**WORK REQUIRED**
Read through the lines below and copy the ones holding the string "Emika".

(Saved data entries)
________________________________________

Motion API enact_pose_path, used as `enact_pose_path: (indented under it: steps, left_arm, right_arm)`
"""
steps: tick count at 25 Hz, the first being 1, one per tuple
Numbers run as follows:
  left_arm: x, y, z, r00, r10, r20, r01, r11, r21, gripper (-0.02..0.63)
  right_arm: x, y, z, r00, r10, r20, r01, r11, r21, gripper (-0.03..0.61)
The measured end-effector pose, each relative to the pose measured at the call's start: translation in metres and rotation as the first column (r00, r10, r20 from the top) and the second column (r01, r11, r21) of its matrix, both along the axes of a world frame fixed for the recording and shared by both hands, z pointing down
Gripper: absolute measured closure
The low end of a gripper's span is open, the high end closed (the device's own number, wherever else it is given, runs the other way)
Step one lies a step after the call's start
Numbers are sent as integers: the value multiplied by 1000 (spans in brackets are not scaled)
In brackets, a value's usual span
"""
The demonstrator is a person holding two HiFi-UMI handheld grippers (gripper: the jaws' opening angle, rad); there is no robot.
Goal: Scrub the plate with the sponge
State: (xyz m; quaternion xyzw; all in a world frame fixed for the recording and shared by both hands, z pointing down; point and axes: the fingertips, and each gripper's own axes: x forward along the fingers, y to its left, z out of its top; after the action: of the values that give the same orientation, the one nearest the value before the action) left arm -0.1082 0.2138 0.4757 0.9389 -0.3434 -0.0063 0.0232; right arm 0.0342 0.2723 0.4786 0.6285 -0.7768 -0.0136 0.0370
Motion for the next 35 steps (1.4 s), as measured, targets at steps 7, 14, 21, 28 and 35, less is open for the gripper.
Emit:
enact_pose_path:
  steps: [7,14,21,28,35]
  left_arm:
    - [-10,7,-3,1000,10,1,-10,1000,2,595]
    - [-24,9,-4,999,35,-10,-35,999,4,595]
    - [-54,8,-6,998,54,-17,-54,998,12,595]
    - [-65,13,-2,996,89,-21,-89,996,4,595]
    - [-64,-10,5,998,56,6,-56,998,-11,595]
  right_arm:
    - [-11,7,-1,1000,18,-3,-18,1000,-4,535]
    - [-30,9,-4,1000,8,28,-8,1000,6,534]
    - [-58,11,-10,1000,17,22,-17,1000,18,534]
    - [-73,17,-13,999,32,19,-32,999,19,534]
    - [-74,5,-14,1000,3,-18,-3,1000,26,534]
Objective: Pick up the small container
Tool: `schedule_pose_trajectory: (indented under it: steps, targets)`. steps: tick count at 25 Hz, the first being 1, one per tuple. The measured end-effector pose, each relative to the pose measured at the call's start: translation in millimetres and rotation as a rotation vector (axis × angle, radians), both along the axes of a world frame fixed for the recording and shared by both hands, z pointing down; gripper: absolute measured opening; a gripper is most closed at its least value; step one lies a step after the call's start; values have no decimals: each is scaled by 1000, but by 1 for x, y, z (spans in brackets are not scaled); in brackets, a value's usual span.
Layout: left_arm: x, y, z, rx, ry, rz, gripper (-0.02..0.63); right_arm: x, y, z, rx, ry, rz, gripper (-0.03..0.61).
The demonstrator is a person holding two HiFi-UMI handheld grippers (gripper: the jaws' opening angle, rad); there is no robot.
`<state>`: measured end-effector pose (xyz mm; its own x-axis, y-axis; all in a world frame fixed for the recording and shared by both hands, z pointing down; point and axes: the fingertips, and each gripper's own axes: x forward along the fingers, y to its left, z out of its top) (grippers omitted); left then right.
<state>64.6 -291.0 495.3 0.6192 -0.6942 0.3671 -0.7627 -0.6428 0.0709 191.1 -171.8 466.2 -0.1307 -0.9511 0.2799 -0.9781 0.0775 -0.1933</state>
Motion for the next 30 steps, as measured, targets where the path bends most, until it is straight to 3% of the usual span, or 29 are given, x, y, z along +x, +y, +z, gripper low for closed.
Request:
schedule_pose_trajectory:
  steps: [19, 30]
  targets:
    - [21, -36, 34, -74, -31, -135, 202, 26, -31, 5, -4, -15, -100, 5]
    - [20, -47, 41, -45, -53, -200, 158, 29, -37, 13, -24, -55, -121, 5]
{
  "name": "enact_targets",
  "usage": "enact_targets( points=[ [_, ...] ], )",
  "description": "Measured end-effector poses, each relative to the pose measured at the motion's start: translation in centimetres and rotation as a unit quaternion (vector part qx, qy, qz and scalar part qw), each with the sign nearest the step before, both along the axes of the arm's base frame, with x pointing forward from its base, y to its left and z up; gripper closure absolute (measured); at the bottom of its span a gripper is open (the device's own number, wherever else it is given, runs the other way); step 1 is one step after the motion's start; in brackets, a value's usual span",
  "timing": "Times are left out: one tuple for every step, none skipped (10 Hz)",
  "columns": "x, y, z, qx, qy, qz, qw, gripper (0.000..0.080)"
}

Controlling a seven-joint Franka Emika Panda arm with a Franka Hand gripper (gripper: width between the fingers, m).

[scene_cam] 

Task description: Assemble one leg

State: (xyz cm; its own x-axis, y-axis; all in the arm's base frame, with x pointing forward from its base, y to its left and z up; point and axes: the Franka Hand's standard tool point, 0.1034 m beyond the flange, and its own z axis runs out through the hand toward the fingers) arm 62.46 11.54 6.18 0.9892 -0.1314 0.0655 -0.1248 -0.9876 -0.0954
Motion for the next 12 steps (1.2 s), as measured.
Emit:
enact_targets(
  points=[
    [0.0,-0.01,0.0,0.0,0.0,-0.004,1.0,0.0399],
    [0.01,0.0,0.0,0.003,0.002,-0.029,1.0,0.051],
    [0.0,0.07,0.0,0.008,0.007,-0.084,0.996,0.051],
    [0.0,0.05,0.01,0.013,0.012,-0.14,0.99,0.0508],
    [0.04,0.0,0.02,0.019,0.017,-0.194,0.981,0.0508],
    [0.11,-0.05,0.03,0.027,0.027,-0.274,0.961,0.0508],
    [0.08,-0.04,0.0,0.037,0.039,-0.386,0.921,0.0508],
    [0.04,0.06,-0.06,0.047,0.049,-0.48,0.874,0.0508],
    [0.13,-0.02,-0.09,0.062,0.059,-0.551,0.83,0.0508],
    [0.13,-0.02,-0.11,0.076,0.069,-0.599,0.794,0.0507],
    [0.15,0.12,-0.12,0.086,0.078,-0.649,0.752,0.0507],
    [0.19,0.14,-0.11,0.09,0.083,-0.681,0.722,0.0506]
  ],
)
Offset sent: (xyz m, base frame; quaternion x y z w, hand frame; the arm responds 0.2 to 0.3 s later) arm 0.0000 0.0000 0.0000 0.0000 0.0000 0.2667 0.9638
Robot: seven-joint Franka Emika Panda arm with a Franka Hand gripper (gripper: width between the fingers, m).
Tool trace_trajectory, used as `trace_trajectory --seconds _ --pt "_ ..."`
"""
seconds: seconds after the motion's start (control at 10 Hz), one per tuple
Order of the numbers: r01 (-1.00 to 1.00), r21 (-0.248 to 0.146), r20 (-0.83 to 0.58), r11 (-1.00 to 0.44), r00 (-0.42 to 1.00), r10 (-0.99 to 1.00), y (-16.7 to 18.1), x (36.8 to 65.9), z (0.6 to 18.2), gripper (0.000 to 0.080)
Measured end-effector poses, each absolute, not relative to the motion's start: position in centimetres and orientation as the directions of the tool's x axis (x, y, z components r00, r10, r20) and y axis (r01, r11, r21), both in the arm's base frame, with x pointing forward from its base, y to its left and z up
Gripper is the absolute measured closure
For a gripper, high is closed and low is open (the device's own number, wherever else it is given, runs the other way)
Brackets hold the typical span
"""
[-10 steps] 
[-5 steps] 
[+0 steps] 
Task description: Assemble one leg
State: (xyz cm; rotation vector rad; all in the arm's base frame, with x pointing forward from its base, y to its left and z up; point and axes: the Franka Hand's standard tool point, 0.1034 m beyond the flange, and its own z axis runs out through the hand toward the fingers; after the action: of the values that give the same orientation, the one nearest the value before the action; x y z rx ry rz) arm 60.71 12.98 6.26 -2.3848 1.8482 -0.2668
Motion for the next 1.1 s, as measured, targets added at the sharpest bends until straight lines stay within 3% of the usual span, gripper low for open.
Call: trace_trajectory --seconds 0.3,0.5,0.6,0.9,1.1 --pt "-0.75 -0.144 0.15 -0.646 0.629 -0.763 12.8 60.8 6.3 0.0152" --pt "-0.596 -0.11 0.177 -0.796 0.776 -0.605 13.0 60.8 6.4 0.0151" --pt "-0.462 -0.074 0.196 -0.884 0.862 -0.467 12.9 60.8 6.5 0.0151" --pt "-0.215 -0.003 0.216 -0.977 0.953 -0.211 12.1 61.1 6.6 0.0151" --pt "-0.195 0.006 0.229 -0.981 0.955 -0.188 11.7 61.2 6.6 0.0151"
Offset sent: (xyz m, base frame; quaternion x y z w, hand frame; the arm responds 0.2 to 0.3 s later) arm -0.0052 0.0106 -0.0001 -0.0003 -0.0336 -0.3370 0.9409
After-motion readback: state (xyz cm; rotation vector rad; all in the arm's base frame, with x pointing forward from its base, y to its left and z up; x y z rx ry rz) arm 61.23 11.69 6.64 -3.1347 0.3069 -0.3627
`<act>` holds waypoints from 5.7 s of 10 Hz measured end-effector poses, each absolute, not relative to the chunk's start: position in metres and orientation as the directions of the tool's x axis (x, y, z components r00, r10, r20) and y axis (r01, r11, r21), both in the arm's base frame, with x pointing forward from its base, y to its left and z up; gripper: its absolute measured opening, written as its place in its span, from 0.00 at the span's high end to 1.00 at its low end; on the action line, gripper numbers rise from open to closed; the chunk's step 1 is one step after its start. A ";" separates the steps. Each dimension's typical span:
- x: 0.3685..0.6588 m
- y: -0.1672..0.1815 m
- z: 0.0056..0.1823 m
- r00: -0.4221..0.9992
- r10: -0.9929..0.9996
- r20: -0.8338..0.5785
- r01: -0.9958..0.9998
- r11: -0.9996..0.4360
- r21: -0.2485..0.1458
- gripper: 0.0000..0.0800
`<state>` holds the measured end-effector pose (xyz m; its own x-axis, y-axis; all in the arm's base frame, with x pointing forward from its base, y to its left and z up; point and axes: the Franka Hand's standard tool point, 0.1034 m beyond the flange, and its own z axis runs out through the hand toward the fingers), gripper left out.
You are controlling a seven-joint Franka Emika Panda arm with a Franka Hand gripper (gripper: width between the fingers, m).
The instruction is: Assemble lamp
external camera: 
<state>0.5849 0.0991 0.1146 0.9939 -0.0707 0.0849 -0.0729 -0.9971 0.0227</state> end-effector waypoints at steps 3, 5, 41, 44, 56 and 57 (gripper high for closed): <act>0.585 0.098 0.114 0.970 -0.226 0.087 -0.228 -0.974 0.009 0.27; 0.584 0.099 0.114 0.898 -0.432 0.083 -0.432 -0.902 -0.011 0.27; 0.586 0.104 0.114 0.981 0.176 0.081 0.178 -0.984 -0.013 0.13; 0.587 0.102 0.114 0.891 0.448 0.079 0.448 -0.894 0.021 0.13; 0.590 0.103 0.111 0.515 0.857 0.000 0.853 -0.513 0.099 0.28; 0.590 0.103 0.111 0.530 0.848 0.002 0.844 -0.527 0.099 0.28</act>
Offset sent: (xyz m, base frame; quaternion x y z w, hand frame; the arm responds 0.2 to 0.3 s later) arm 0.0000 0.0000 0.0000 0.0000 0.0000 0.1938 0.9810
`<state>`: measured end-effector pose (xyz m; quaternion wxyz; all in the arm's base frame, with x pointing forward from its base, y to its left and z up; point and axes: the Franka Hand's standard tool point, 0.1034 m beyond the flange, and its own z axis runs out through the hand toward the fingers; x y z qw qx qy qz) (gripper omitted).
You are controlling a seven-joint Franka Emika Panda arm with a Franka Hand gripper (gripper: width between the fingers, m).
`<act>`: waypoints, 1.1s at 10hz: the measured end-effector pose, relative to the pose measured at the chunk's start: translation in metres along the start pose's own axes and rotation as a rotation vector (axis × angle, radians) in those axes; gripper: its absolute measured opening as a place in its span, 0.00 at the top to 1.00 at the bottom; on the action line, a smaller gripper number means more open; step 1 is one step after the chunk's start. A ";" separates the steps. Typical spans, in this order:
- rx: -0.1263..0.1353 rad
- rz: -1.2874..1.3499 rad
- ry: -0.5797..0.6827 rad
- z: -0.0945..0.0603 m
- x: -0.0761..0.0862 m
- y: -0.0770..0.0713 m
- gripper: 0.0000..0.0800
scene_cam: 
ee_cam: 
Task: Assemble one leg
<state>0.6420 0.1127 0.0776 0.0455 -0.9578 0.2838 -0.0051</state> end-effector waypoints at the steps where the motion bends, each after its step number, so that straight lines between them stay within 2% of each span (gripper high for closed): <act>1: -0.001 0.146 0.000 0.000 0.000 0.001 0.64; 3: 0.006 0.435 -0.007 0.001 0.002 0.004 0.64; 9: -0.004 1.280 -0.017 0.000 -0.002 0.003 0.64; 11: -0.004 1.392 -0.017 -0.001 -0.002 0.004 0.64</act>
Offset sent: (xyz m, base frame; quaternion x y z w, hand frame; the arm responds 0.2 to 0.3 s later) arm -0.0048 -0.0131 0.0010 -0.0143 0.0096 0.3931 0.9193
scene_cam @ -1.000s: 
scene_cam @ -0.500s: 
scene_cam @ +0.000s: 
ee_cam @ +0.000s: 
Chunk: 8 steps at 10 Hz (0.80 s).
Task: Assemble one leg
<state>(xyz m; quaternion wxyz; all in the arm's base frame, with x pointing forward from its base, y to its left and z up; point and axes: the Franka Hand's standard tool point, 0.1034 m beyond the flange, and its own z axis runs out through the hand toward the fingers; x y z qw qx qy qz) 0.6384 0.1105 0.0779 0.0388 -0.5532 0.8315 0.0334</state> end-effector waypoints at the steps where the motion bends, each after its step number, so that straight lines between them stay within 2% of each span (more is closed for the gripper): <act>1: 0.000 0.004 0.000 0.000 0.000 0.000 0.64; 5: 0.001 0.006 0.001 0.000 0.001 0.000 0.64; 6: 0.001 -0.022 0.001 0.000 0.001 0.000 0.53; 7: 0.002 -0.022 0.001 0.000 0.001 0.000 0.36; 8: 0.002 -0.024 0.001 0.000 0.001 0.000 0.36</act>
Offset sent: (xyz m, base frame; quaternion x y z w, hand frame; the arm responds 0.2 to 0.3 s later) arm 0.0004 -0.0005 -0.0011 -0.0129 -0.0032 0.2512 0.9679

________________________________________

**TASK RESULT**
Controlling a seven-joint Franka Emika Panda arm with a Franka Hand gripper (gripper: width between the fingers, m).
Robot: seven-joint Franka Emika Panda arm with a Franka Hand gripper (gripper: width between the fingers, m).
You are controlling a seven-joint Franka Emika Panda arm with a Franka Hand gripper (gripper: width between the fingers, m).
You are controlling a seven-joint Franka Emika Panda arm with a Franka Hand gripper (gripper: width between the fingers, m).

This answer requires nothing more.